TASK DESCRIPTION. Copy out lines with the word "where" from the material that follows.

AVAILABLE DATA.
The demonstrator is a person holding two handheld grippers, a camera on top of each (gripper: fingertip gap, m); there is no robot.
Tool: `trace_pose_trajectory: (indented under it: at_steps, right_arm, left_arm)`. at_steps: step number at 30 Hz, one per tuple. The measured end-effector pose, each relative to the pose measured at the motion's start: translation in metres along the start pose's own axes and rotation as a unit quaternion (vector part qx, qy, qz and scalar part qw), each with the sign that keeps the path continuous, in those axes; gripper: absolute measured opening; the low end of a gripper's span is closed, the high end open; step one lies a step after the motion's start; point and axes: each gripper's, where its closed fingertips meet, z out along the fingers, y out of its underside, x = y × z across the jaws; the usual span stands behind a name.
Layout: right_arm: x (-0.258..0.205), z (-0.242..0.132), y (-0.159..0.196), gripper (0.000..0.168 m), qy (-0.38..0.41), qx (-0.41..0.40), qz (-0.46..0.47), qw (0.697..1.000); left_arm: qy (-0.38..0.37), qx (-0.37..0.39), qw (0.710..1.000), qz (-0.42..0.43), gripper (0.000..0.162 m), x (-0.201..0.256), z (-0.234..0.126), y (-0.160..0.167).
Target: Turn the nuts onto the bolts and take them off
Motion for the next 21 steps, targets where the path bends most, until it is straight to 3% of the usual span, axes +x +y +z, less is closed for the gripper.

RESPONSE.
Tool: `trace_pose_trajectory: (indented under it: at_steps, right_arm, left_arm)`. at_steps: step number at 30 Hz, one per tuple. The measured end-effector pose, each relative to the pose measured at the motion's start: translation in metres along the start pose's own axes and rotation as a unit quaternion (vector part qx, qy, qz and scalar part qw), each with the sign that keeps the path continuous, in those axes; gripper: absolute measured opening; the low end of a gripper's span is closed, the high end open; step one lies a step after the motion's start; point and axes: each gripper's, where its closed fingertips meet, z out along the fingers, y out of its underside, x = y × z across the jaws; the usual span stands behind a name.
Motion for the next 21 steps, targets where the path bends most, until it is straight to 3% of the usual span, axes +x +y +z, less is closed for the gripper.

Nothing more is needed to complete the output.